3.6 Backup and Restore

Table of Contents

Introduction

Backup and restore form the safety net of any Linux system. At this stage in the course, you already know your way around the filesystem and basic administration tools. This chapter focuses on how to protect data, how to think about risk, and how to design practical backup approaches that you can later implement with tools such as rsync, tar, and snapshot systems, which will each be covered in their own sections.

The goal here is not to turn you into a backup engineer, but to give you enough understanding to design a backup plan that fits your needs and to restore data confidently when something goes wrong.

A backup that has never been tested by doing a restore is not a reliable backup.

Why Backups Matter

On a Linux system, problems rarely announce themselves in advance. A user might accidentally delete important files, a disk might fail without warning, configuration changes can break services, or a ransomware attack can encrypt data.

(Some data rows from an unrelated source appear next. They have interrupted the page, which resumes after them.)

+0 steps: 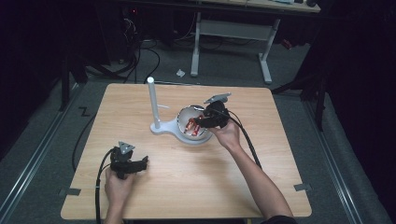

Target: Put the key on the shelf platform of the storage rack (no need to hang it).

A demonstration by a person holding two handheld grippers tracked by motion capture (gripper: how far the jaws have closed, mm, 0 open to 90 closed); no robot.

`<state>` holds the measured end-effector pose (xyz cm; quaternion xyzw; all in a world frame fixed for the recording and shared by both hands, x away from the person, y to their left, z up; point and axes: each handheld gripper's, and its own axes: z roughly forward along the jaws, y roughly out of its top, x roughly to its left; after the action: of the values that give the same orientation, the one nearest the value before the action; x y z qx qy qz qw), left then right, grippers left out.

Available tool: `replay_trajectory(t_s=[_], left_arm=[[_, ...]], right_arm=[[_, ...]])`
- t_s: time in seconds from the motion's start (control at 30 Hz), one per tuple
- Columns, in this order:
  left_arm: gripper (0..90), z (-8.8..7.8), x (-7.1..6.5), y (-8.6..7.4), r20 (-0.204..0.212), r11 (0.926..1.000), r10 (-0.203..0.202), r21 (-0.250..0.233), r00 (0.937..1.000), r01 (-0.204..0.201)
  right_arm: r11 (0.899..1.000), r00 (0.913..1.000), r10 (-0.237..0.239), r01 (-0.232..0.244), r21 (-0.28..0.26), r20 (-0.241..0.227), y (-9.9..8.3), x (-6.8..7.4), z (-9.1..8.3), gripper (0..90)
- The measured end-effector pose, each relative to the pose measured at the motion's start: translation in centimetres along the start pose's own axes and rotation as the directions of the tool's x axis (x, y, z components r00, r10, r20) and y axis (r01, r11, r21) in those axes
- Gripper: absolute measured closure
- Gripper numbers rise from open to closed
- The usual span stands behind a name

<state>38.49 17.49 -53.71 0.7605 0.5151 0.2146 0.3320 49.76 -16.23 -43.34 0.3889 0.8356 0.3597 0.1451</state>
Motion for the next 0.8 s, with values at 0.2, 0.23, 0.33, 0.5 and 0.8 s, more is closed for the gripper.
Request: replay_trajectory(t_s=[0.2, 0.23, 0.33, 0.5, 0.8], left_arm=[[15.1, 0.0, 0.0, 0.0, 0.000, 1.0000, 0.000, 0.000, 1.0000, 0.000], [15.1, 0.0, 0.0, 0.0, 0.000, 1.0000, 0.000, 0.000, 1.0000, 0.000], [15.1, 0.0, 0.0, 0.0, 0.000, 1.0000, 0.000, 0.000, 1.0000, 0.000], [15.1, 0.0, 0.0, 0.0, 0.000, 1.0000, 0.000, 0.000, 1.0000, 0.000], [15.1, 0.0, 0.0, 0.0, 0.000, 1.0000, 0.000, 0.000, 1.0000, 0.000]], right_arm=[[0.998, 0.9996, 0.026, -0.027, -0.054, -0.011, -0.4, -0.5, -1.6, 49.7], [0.998, 0.9994, 0.029, -0.030, -0.050, -0.016, -0.4, -0.6, -1.8, 49.7], [0.997, 0.9992, 0.035, -0.036, -0.063, -0.019, -0.6, -0.9, -2.3, 49.7], [0.995, 0.9988, 0.048, -0.049, -0.091, -0.010, -1.1, -1.4, -3.2, 48.7], [0.993, 0.9990, 0.032, -0.028, -0.117, 0.031, -1.4, -1.7, -5.4, 47.4]])
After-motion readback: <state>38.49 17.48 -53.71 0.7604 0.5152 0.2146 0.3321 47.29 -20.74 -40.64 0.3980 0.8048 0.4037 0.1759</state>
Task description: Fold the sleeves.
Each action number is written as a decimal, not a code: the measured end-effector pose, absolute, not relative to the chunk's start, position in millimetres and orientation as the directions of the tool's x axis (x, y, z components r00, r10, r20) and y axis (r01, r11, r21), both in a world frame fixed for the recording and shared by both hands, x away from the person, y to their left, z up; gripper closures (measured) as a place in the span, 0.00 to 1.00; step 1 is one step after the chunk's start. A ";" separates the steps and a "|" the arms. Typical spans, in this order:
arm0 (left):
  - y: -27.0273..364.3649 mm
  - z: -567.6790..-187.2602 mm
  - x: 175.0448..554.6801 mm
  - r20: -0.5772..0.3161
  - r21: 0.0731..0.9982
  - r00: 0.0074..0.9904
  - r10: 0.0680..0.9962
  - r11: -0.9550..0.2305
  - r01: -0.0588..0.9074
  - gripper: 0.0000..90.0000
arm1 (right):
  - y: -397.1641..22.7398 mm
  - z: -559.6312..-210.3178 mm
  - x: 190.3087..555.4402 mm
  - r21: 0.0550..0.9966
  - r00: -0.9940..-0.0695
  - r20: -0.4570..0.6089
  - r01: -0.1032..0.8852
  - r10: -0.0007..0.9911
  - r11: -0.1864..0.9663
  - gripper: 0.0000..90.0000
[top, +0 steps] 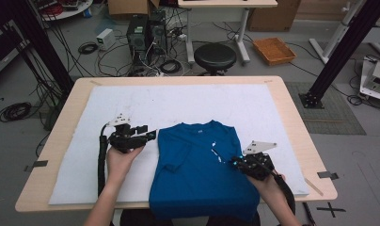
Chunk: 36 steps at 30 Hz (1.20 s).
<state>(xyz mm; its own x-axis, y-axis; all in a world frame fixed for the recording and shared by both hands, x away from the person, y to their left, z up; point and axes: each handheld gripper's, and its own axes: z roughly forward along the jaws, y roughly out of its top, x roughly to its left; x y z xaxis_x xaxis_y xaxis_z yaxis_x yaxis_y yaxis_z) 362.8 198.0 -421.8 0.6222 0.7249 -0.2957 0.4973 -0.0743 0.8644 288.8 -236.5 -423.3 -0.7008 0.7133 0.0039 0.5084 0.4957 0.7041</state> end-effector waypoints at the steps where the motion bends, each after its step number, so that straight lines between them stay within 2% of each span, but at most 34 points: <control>1: 197.6 -421.6 362.5 -0.295 0.866 0.624 0.723 -0.073 0.494 0.50 | -236.5 -425.2 288.5 0.698 -0.706 0.001 0.507 0.708 0.505 0.92; 2: 197.2 -421.2 362.1 -0.290 0.869 0.629 0.721 -0.076 0.488 0.50 | -236.5 -426.3 287.8 0.698 -0.712 0.010 0.507 0.702 0.505 0.88; 4: 196.7 -420.0 361.4 -0.284 0.873 0.634 0.719 -0.078 0.481 0.49 | -237.3 -424.7 286.7 0.709 -0.724 0.015 0.494 0.690 0.503 0.85; 5: 196.6 -419.3 360.9 -0.283 0.875 0.635 0.718 -0.078 0.478 0.49 | -239.8 -419.3 287.5 0.730 -0.724 0.016 0.480 0.690 0.487 0.76; 7: 196.3 -417.9 359.9 -0.279 0.879 0.640 0.716 -0.078 0.471 0.49 | -241.8 -416.0 289.0 0.742 -0.721 0.019 0.475 0.693 0.474 0.73; 8: 196.4 -417.1 359.3 -0.275 0.881 0.646 0.712 -0.083 0.466 0.47 | -246.3 -408.2 293.7 0.764 -0.702 0.028 0.474 0.711 0.438 0.65; 11: 196.0 -413.7 356.1 -0.252 0.890 0.655 0.713 -0.095 0.446 0.46 | -251.3 -400.7 301.3 0.787 -0.691 0.035 0.464 0.722 0.407 0.61; 20: 196.5 -406.4 348.5 -0.183 0.901 0.672 0.718 -0.151 0.407 0.45 | -272.2 -376.0 335.8 0.854 -0.588 0.083 0.458 0.805 0.246 0.37; 25: 199.5 -406.9 346.5 -0.177 0.904 0.677 0.715 -0.154 0.400 0.45 | -283.6 -381.0 341.0 0.861 -0.573 0.108 0.462 0.812 0.212 0.32; 36: 200.3 -407.7 343.5 -0.181 0.902 0.675 0.715 -0.154 0.404 0.45 | -298.1 -384.6 342.3 0.865 -0.547 0.130 0.470 0.827 0.175 0.31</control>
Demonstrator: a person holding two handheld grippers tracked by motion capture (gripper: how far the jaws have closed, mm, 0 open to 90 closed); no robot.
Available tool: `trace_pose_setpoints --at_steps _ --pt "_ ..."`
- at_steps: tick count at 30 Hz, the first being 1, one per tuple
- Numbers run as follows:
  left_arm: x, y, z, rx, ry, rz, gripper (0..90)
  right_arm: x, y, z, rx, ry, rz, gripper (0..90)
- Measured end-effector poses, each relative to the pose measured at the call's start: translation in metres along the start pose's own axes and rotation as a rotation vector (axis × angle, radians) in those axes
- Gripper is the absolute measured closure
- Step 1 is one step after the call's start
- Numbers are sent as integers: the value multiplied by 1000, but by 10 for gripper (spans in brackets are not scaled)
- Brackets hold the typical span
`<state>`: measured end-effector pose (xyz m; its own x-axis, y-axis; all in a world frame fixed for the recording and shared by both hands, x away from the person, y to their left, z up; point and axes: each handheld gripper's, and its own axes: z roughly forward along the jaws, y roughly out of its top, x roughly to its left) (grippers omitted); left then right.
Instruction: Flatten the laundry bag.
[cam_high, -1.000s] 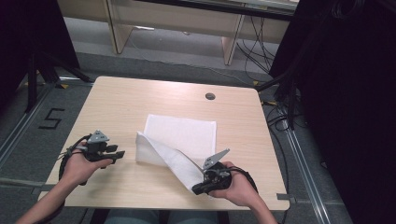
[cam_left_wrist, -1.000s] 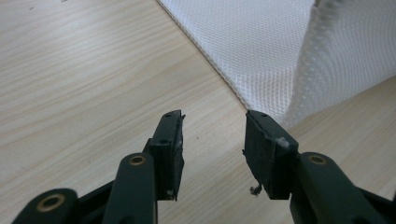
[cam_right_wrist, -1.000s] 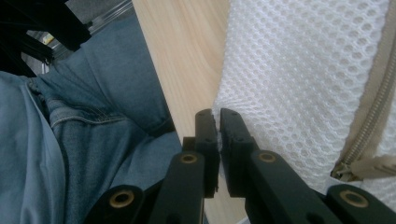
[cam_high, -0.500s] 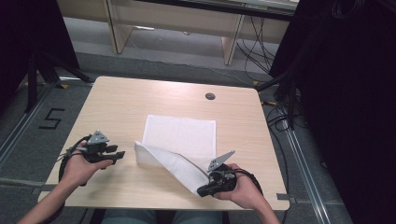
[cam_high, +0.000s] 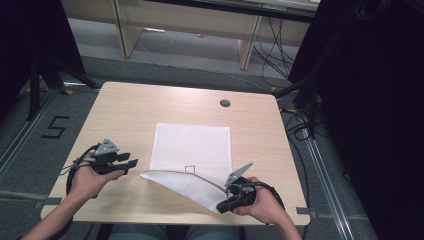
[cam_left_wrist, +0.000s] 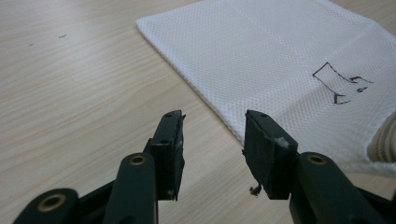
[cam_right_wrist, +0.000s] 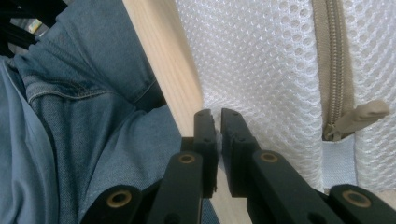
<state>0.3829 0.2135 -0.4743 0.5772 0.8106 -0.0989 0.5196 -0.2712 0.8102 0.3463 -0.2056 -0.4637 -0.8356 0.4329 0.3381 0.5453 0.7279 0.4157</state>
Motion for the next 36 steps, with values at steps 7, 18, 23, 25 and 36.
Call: trace_pose_setpoints --at_steps 7,18,23,25,36 --pt "-9 5 -5 -30 -39 -8 553 -2 -3 -1 34 15 4 851" --pt "-34 4 8 -13 -133 29 534 -7 -6 -3 57 25 72 845" --pt "-43 4 14 9 -144 66 532 -10 -2 2 21 -39 26 846" --pt "-45 3 16 15 -143 70 532 -9 0 4 19 -32 17 845" --pt "-41 -1 21 78 -139 116 525 -12 12 13 -6 -49 55 834"
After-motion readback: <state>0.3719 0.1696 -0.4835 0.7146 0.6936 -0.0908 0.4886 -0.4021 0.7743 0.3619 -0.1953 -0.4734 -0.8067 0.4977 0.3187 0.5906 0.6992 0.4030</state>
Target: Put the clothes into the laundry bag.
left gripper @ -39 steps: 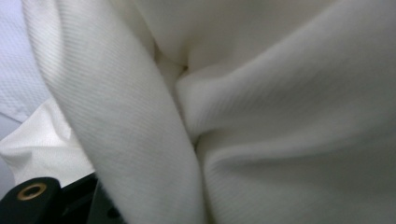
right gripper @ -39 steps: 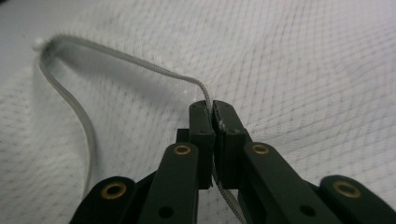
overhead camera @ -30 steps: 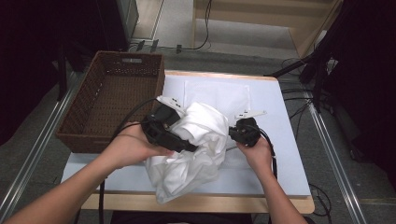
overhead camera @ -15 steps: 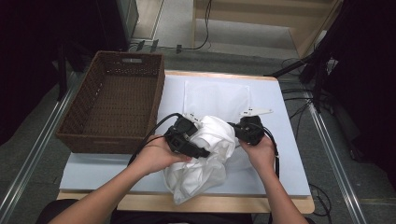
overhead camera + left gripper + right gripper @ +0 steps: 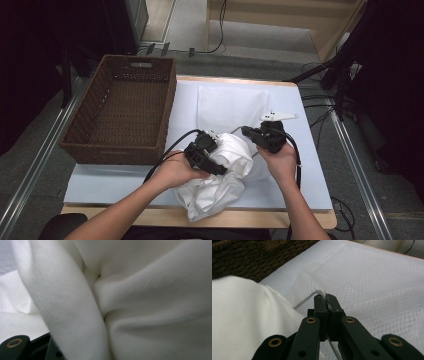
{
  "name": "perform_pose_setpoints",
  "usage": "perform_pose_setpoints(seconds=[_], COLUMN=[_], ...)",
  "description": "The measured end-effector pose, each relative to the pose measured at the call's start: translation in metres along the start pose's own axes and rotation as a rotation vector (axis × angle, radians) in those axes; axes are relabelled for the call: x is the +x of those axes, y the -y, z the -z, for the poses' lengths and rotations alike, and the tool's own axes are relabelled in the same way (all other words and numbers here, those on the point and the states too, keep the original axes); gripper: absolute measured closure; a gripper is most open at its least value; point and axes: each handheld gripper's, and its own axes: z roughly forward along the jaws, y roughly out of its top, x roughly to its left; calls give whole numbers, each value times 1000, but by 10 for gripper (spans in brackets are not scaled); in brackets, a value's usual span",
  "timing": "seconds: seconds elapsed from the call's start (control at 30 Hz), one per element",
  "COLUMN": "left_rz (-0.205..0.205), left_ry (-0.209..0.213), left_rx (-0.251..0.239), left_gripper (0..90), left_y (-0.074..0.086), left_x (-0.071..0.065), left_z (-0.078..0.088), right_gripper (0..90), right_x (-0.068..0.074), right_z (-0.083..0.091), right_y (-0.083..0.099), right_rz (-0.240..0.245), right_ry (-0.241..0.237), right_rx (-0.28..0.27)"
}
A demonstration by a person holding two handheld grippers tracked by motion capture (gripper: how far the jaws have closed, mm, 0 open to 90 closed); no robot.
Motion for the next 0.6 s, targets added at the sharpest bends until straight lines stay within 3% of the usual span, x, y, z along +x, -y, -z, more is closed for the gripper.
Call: perform_pose_setpoints(seconds=[0.07, 0.27, 0.43, 0.6], left_rz=[11, -18, 8, 60], left_ry=[-7, -44, -29, -24], left_rx=[1, 17, 46, 26], left_gripper=[464, 456, 444, 436], left_y=[-1, -5, -10, -11], left_x=[1, 0, 3, 8], left_z=[-6, -22, -30, -36], right_gripper=[900, 900, 900, 900], right_x=[1, 8, 13, 22], right_z=[2, 6, 10, 15], right_y=[-1, -5, -9, -10], right_rz=[-1, 10, 18, 33], right_ry=[-2, -13, -17, -30], right_rx=[-9, -25, -48, -48])
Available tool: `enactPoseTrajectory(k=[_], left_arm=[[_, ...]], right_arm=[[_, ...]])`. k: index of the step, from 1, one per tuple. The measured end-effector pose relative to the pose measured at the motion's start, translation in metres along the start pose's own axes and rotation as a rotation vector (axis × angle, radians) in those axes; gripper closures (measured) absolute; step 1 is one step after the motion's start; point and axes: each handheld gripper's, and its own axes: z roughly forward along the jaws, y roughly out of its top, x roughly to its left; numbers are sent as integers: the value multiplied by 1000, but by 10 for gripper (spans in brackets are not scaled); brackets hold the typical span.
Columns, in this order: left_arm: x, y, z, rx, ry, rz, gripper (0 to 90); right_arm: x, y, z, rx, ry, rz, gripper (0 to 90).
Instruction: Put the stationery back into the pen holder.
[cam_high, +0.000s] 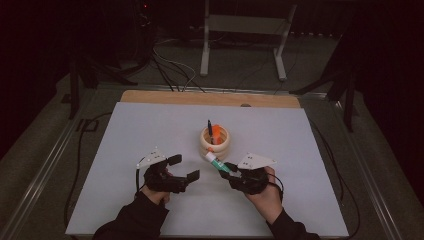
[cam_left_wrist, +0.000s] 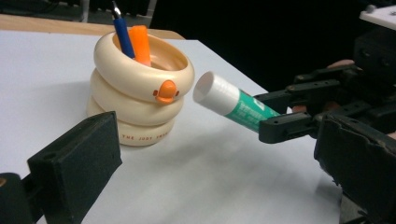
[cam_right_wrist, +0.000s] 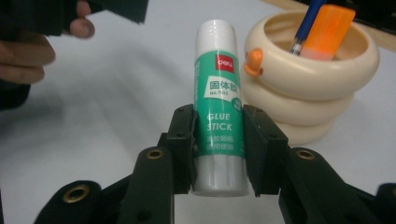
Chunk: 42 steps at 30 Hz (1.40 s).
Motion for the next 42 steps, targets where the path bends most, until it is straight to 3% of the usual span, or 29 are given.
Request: enactPoseTrajectory(k=[5,10,19,24,33,42], left_arm=[[3,-1,3,-19,-20,-54,10],[9,-1,4,-44,-53,-132,10],[8,1,12,-42,-103,-202,11],[6,2,16,-44,-121,-245,68],[10,-1,23,-56,-145,-363,264],[12,-6,26,-80,-181,-413,542]], right_arm=[[2,2,-2,-29,7,-2,655],[5,3,-2,-55,31,-11,655],[12,7,4,-64,53,-19,655],[16,10,6,-71,65,-27,655],[18,11,8,-80,76,-30,655],[20,9,10,-80,92,-32,654]])
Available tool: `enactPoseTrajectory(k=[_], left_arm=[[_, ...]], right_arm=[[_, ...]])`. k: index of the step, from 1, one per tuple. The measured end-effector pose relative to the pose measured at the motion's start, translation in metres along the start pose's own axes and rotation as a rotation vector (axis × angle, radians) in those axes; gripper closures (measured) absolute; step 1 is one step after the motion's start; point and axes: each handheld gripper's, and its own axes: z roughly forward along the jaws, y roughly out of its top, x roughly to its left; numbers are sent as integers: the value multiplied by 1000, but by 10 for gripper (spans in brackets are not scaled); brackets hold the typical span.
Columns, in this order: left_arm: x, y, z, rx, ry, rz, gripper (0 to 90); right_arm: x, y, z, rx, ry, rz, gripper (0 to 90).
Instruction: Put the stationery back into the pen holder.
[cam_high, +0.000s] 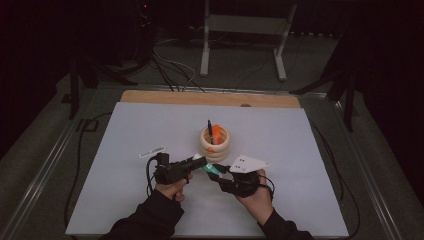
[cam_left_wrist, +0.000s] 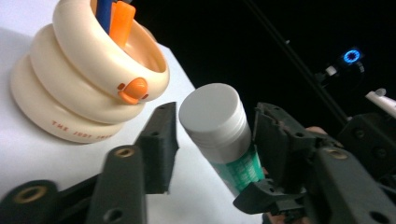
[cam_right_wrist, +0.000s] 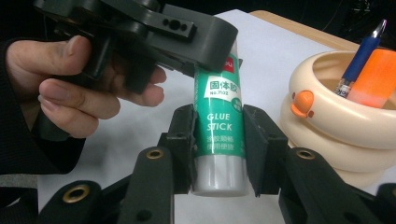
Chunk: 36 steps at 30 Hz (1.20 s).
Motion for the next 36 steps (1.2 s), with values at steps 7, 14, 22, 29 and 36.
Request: enactPoseTrajectory(k=[7,14,22,29,36], left_arm=[[3,0,-1,-8,-42,-37,608],[-2,1,-2,-14,-53,-5,651],[-14,10,-8,-26,-25,111,662],[-23,18,-11,-2,8,218,662],[-32,24,-10,20,22,282,662]], right_arm=[[0,-3,2,4,11,8,653],[0,-4,3,1,18,1,651],[-3,-7,3,-11,0,28,415],[-11,-8,-6,-37,-32,80,214],[-18,-15,-12,-29,-25,102,81]])
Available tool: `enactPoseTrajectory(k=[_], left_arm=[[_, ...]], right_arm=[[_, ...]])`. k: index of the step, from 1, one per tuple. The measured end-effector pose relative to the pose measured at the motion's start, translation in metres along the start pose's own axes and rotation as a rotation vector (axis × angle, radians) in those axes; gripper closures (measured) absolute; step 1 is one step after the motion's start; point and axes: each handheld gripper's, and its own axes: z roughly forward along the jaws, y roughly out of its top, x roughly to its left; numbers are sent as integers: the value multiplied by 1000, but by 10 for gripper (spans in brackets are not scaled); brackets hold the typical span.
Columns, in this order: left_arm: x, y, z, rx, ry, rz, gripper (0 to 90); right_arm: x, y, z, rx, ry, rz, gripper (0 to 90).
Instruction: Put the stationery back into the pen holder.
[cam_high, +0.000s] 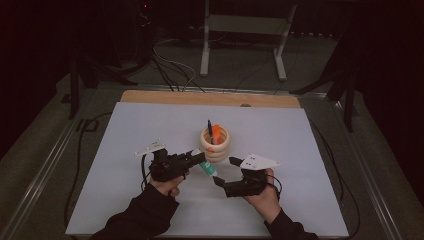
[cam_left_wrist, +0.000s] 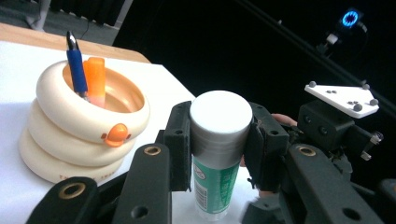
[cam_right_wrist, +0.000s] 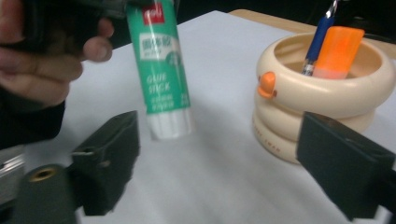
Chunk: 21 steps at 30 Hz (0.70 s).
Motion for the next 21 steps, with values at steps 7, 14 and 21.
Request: enactPoseTrajectory(k=[7,14,21], left_arm=[[-2,17,-2,18,8,54,662],[-11,33,0,29,14,127,662],[-16,44,5,39,11,160,662]], right_arm=[[-13,-7,-2,29,30,29,32],[-17,-10,-6,13,62,47,22],[-20,-12,-10,4,71,66,12]])
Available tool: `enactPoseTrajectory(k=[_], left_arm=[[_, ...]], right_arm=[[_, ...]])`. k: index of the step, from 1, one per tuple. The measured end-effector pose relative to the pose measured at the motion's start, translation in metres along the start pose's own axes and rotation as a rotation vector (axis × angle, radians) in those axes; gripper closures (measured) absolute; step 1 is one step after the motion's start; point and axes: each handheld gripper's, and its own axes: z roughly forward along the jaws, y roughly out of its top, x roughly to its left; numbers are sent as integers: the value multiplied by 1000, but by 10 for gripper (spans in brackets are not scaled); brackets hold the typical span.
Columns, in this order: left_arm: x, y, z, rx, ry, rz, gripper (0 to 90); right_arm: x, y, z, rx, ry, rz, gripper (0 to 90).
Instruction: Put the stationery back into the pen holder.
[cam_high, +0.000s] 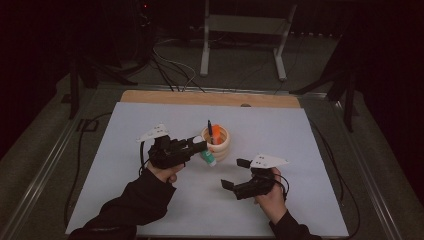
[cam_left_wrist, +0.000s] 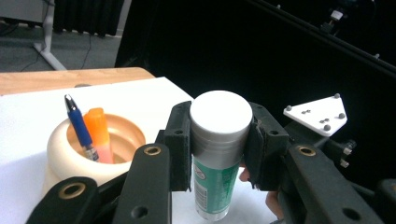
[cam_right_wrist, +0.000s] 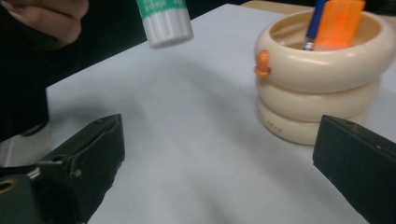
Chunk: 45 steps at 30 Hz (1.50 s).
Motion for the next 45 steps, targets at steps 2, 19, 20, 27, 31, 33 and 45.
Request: enactPoseTrajectory(k=[2,19,20,27,31,33,45], left_arm=[[-1,5,2,-1,2,14,662],[11,39,16,-5,43,79,662],[13,40,18,-5,46,80,662],[24,42,31,3,93,100,662],[27,41,38,25,103,119,662],[32,40,45,36,115,124,662],[42,35,59,75,167,155,660]], right_arm=[[0,-1,0,-1,3,3,12],[4,2,0,-23,6,-31,12],[4,2,-1,-25,7,-32,12],[4,2,0,-26,10,-32,12],[4,2,0,-27,11,-29,12],[4,2,-1,-31,10,-28,12],[4,2,0,-29,9,-31,12]])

In all these cases, backups are often the only realistic way to return the system to a known good state.

Linux servers are frequently used to host critical services such as web applications, databases, or file shares. On desktops and laptops, you may have personal documents, photos, and development projects. If this data is lost, it may be impossible or very costly to recreate. A backup and restore plan converts potential disasters into inconveniences.

It is also important to realize that backups are not only about hardware failure. Logical problems such as corrupted configuration files, buggy software updates, or user mistakes are often more common than physical disk failure. Good backup plans are designed to handle both physical and logical failures.

Core Backup Concepts

Before you choose specific tools, you need to understand some common backup ideas. These concepts appear in almost every backup system, regardless of the technology you use.

A backup is a separate copy of data stored in a different location from the original. The word “separate” is critical. If you copy /home to another directory on the same disk and that disk fails, both the original and the copy are gone.

A restore is the process of taking data from a backup and putting it back on a system so that it can be used again. Successful restore is the true purpose of a backup. The backup process itself is useful only if it leads to reliable restores.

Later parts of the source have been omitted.